Today's Wipro Q1 Results: Profit, Revenue, Growth Guidance, and Five Things to Watch Out For

Preview of Wipro Q1 results: Wipro Limited, a prominent player in information technology (IT), is anticipated to announce a year-over-year (YoY) profit decline in the single digits despite a double-digit increase in revenue. Due to seasonal challenges and a moderating in demand, the increase for the quarter is anticipated to be muted.

The revenue and margin outlook for FY23, the demand outlook despite macro headwinds, the outlook for engineering research and development, vertical growth guidance, large deal wins or pipeline, margin trajectory given supply-side pressures, and commentary on any potential future M&A activities are important factors that investors will closely monitor.

Profit After Tax/ Net Profit

According to a report by Kotak Securities, the Bengaluru-based company is anticipated to record a consolidated PAT of Rs 2,900-3,000 crore for the quarter, with consolidated revenue in the region of Rs 21,300-21,700 crore. On revenues of Rs 18,252 crore, the company recorded a PAT of Rs 3,232 crore during the same period last year.

Revenue Growth

According to Kotak Institutional Securities, Wipro is forecasting a 2.5%–4.5% increase in revenue for the September quarter. It stated that this comprises a 1.2% contribution from the Rising purchase and offers an organic growth estimate of 1.5% to 3.5%.

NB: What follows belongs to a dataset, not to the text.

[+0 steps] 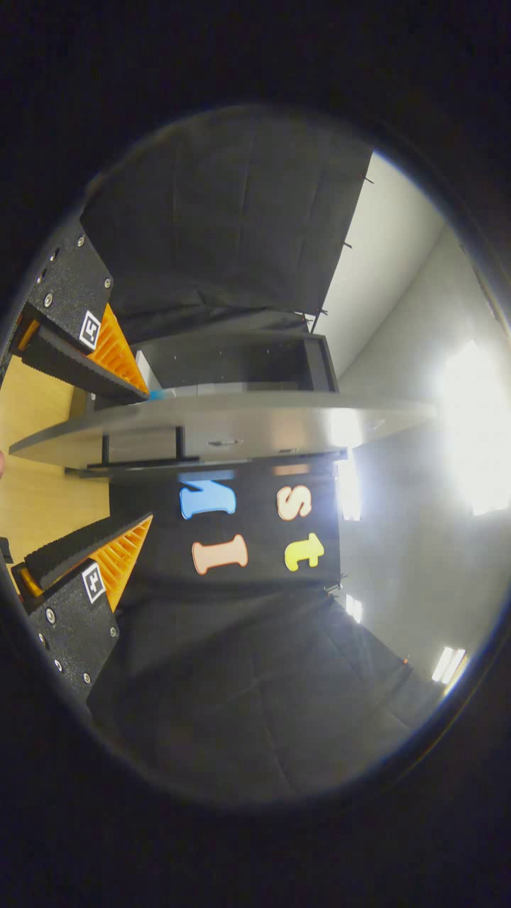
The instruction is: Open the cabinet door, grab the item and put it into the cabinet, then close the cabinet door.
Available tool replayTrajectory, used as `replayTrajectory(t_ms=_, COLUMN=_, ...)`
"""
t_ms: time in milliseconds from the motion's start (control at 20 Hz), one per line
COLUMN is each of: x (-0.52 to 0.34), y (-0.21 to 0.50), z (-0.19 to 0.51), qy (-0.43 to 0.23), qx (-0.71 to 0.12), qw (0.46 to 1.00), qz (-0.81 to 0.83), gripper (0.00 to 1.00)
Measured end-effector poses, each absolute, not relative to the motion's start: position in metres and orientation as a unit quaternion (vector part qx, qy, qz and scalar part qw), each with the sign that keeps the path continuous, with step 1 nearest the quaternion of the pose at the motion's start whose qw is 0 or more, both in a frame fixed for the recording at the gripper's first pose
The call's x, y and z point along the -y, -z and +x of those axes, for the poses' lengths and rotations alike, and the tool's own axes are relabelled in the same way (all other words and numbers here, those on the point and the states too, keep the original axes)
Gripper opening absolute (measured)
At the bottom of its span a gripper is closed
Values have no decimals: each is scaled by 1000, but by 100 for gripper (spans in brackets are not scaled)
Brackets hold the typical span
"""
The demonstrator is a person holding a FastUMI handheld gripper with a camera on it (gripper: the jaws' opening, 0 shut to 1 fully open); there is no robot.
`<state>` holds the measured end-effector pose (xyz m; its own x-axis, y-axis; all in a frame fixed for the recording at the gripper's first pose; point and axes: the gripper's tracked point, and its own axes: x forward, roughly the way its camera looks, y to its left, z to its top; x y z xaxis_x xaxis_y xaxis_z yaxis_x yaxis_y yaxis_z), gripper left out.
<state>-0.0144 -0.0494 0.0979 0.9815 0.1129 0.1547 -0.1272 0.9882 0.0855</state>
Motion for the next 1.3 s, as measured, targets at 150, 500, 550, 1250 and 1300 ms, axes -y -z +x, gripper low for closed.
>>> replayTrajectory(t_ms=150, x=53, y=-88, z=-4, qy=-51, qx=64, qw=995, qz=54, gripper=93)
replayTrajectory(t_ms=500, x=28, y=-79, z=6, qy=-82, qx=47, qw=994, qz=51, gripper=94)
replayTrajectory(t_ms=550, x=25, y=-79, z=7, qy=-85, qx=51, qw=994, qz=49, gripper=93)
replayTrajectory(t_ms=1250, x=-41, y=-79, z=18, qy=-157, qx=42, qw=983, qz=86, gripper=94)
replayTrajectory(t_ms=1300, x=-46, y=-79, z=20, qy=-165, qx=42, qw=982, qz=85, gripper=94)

The IT industry leader had forecast a CC revenue growth of 1-3% QoQ, excluding rising contribution.


The margins of Indian IT businesses are still being squeezed by supply-side challenges, as has been seen in recent quarters, and Wipro will also continue to feel the pinch as labor and transportation expenses grow. But the effect on margins will likely be somewhat mitigated by a weaker Indian rupee.

The earnings before interest and tax (EBIT) margins will probably decrease by 200–250 basis points (bps) year over year and by 30–100 bps quarter over quarter.

Because of greater retention costs, wage revision, visa fees, and rising travel expenses, the EBIT margin of the majority of IT service organizations will decrease consecutively. According to ShareKhan, the weaker rupee is anticipated to largely offset negative factors.

Revenue Guidance

Brokers anticipate the business to announce a sales projection of 3-5 percent sequential CC growth, taking into account the first two months following the purchase of Rising.

According to the Kotak Institutional Equities analysis, "Estimate Wipro to guide for 2.5-4.5 percent growth in CC on a sequential basis, which includes 1.2 percent contribution from Rising acquisition, and we expect an organic growth guidance of 1.5-3.5 percent."

According to Motilal Oswal, the management's guideline band provided in Q4FY22 should be maintained for the growth in Q1FY23. It anticipates continued solid demand comments and believes that pay increases and ongoing investments will have an impact on margin in Q1FY23.

Constant currency revenue

Brokers anticipate that the company will increase constant currency (CC) revenue by 1% to 2.5%, in line with the guidance given during the previous quarter.

Cross-currency movements are still negative, and this might have an impact on reported dollar revenue and margins, according to Emkay Global.